Aus Online Mathematik Brückenkurs 2

A substitution of variables is often carried out so as to transform a complicated integral to one that is less complicated which one can either directly calculate or continue to work with.

When we carry out a substitution of variables \displaystyle u=u(x), there are three things which are affected in the integral:

1. the integral must be rewritten in terms of the new variable \displaystyle u;
2. the element of integration, \displaystyle dx, is replaced by \displaystyle du, according to the formula \displaystyle du=u'(x)\,dx;
3. the limits of integration are for \displaystyle x and must be changed to limits of integration for the variable \displaystyle u.
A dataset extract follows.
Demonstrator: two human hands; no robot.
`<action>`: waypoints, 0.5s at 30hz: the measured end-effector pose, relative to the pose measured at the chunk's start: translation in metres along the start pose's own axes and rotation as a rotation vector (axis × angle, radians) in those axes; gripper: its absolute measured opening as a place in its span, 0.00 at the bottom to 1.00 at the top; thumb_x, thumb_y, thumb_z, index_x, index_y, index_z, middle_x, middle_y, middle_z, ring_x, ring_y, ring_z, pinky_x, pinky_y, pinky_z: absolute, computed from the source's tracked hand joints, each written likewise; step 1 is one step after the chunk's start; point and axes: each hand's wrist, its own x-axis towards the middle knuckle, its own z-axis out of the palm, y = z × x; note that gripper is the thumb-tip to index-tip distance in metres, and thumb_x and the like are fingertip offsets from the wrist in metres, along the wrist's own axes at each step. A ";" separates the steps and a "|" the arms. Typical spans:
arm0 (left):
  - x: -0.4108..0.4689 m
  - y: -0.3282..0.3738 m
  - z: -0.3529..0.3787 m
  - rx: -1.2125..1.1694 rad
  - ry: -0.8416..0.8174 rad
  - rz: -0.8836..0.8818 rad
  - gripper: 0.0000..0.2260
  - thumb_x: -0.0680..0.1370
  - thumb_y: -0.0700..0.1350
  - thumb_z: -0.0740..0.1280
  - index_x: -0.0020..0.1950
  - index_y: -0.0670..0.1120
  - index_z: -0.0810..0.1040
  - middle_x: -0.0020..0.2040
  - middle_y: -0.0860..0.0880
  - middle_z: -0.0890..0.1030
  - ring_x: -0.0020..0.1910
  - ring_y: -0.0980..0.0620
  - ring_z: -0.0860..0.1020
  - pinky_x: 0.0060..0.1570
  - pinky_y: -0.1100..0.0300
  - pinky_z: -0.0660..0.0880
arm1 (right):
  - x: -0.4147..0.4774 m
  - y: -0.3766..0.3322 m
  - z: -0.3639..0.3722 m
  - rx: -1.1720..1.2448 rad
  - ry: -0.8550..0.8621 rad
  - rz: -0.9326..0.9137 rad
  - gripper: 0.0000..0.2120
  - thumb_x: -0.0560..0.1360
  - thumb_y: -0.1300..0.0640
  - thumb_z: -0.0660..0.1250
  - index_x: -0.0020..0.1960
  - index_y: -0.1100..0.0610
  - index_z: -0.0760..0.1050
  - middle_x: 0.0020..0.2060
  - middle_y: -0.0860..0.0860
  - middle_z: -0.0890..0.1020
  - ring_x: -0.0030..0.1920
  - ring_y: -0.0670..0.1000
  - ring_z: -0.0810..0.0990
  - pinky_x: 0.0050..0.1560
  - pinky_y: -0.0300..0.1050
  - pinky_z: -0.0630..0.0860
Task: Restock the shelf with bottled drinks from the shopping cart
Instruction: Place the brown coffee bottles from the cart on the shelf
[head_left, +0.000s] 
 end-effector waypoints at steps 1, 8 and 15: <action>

In this case, we will perform the change of variables \displaystyle u=3x-1, mainly because the integrand \displaystyle 1/(3x-1)^4 will then be replaced by \displaystyle 1/u^4.

The relation between \displaystyle dx and \displaystyle du reads

\displaystyle du = u'(x)\,dx = (3x-1)'\,dx = 3\,dx\,,

which means that \displaystyle dx is replaced by \displaystyle \tfrac{1}{3}\,du.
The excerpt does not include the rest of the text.